Befriedigende Noten für Regierung

20. Juli 2000, 22:16

Notendurchschnitt 2,8 - Ferrero-Waldner und Grasser Klassenbeste

Wien - Die Arbeit der Regierung wird von den ÖsterreicherInnen befriedigend bis gut eingestuft. Ihr Notendurchschnitt beträgt 2,8. Die SPÖ kommt auf eine Note von 3,1, und die Grünen kommen auf 3,5. Das ist das Ergebnis einer am Donnerstag veröffentlichten Umfrage des Linzer Meinungsforschungsinstitutes market. Darin wird der ÖVP das größte Bemühen um Österreich attestiert (von 33 Prozent).

SPÖ und FPÖ erhielten bei dieser Frage mit je zwölf Prozent den zweiten Platz, die Grünen erreichten sieben Prozent. Die besten Noten erhielt Außenministerin Benita Ferrero-Waldner, die für 44 Prozent der Befragten eine "sehr gute Figur" macht.

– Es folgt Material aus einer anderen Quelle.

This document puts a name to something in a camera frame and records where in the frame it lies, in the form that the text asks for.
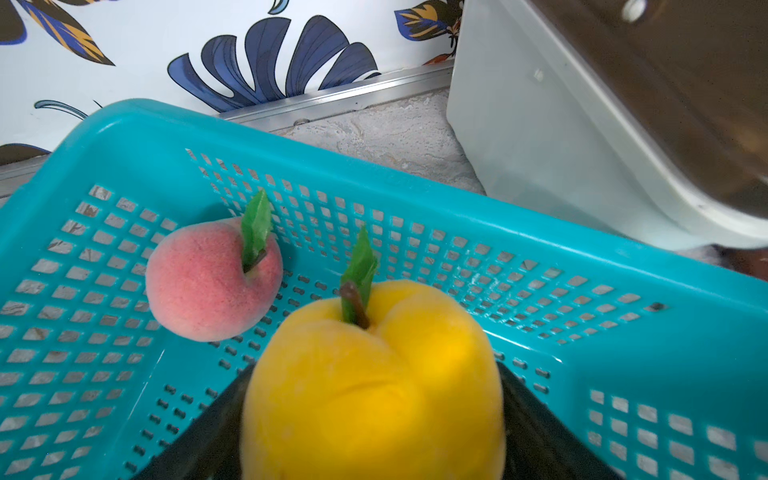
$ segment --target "plastic basket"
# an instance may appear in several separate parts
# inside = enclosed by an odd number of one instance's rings
[[[158,328],[154,245],[261,187],[286,268],[269,315],[213,344]],[[0,210],[0,475],[130,478],[334,294],[363,223],[377,280],[453,295],[619,472],[768,475],[768,284],[153,101],[86,119]]]

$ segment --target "pink peach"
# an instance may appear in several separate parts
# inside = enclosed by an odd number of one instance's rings
[[[283,278],[283,258],[270,235],[266,255],[242,266],[240,218],[190,225],[168,235],[147,264],[147,298],[154,318],[198,342],[228,339],[269,310]]]

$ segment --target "fruit leaf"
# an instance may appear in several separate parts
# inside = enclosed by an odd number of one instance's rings
[[[243,271],[247,272],[266,248],[266,238],[272,230],[272,210],[266,192],[260,190],[248,202],[243,215]]]
[[[370,240],[368,240],[368,231],[365,225],[362,226],[357,235],[357,244],[352,250],[352,259],[349,262],[346,272],[341,276],[341,284],[349,281],[354,282],[357,290],[360,292],[360,299],[363,306],[368,306],[368,298],[371,296],[371,283],[373,276],[376,275],[376,268],[379,261],[373,254]],[[355,309],[352,303],[342,299],[342,311],[345,323],[356,323]]]

Es folgt Finanzminister Karl-Heinz Grasser, der von 36 Prozent der Befragten geschätzt wird. Innenminister Ernst Strasser liegt bei der Benotung bereits an dritter Stelle. Erst dann kommt Bundeskanzler Wolfgang Schüssel, der laut market-Chef Werner Beutelmeyer "nicht dort ist, wo er als Kanzler hingehört". Vizekanzlerin Susanne Riess-Passer liegt mit 19 Prozent knapp hinter Schüssel.

Wichtigste Aufgabe der Regierung ist laut Umfrage die Sicherung der Pensionen. Für 61 Prozent der Befragten ist dieses Thema "sehr wichtig." Für 56 Prozent sind Kriminalitätsbekämpfung und Wahrung der Neutralität "sehr wichtig". Weniger attraktiv sind für die Befragten die Entschädigung von NS-ZwangsarbeiterInnen und die Einführung des Berufsheers. Laut market halten nur 16 Prozent eine rasche ZwangsarbeiterInnen-Regelung für wichtig, und beim Berufsheer sind es nur 14 Prozent. (ok)

Telefonische Umfrage unter 500 ÖsterreicherInnen ab 18 Jahren am 17. und 18. Juli 2000. Die Schwankungsbreite beträgt +/- 4,48 Prozent.